Whenever a line of the listing contains the string "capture", return that line.

────────

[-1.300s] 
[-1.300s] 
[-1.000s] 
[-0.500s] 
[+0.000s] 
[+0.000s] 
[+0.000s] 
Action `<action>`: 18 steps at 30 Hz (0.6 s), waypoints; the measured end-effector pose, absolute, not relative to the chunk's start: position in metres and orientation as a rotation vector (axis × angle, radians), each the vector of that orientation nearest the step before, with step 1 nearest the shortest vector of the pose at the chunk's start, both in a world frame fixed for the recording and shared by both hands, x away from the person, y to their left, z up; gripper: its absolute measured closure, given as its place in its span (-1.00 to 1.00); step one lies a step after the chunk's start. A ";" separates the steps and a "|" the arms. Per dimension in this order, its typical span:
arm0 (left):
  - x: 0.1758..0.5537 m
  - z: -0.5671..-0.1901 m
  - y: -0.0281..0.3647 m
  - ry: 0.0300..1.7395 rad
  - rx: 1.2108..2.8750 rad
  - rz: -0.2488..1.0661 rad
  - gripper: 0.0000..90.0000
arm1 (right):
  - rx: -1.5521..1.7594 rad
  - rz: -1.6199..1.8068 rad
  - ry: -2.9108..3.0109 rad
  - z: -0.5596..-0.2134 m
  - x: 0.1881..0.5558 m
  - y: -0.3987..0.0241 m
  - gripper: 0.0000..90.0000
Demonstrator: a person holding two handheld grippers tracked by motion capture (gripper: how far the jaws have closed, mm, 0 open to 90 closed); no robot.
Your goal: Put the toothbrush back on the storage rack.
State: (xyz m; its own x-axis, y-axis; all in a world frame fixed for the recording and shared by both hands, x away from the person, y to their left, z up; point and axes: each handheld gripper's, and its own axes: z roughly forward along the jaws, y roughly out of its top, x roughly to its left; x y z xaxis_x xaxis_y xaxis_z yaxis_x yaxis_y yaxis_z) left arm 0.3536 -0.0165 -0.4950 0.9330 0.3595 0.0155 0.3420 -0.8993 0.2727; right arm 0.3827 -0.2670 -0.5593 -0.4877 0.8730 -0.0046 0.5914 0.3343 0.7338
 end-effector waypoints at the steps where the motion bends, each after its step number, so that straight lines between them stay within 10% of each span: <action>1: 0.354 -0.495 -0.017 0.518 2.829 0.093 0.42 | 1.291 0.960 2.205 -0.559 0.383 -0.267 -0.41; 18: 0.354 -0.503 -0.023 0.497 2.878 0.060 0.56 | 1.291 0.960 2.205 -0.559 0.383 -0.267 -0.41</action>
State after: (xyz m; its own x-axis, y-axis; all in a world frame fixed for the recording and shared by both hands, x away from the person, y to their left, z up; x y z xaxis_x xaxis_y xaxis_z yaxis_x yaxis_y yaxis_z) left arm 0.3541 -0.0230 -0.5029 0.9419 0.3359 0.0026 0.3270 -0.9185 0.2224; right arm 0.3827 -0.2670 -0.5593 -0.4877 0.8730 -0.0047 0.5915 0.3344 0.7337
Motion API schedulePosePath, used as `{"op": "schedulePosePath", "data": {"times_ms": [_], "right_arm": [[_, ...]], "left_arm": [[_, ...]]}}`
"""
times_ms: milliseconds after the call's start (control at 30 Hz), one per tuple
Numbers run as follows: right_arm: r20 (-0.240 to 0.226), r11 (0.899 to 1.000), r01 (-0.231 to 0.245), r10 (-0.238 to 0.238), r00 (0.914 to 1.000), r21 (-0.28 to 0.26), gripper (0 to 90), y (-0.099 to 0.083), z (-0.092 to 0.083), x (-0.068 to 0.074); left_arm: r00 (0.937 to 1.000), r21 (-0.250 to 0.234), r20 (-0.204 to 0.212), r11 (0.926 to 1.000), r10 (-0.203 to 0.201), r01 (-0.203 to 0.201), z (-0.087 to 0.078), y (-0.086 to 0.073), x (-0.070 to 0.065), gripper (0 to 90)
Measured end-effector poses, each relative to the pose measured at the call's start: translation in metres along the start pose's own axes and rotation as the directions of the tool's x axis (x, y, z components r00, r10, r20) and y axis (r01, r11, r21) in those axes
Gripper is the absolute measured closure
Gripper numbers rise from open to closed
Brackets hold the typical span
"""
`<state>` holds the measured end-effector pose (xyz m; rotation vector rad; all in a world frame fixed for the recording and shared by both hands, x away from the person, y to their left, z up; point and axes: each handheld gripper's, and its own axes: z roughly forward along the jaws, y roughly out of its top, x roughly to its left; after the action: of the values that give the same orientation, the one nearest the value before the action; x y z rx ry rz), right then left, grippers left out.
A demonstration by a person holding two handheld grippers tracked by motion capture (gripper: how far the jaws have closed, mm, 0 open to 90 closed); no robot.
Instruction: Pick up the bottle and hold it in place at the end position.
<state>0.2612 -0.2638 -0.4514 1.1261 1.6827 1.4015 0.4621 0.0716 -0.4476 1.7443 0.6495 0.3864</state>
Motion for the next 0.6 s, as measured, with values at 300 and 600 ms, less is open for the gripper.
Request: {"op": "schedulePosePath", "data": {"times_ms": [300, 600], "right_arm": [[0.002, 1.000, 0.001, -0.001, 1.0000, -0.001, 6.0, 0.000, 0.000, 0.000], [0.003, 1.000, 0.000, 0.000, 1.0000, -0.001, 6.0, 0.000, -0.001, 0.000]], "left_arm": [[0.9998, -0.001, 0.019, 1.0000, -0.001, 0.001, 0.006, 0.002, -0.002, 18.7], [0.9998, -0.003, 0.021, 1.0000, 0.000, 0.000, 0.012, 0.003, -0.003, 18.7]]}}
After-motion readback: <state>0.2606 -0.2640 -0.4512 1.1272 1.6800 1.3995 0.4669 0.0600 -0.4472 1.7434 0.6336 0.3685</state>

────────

Answer for this exercise ▸
Demonstrator: a person holding two handheld grippers tracked by motion capture (gripper: how far the jaws have closed, mm, 0 open to 90 closed); no robot.
A demonstration by a person holding two handheld grippers tracked by motion capture (gripper: how far the jaws have closed, mm, 0 open to 90 closed); no robot.

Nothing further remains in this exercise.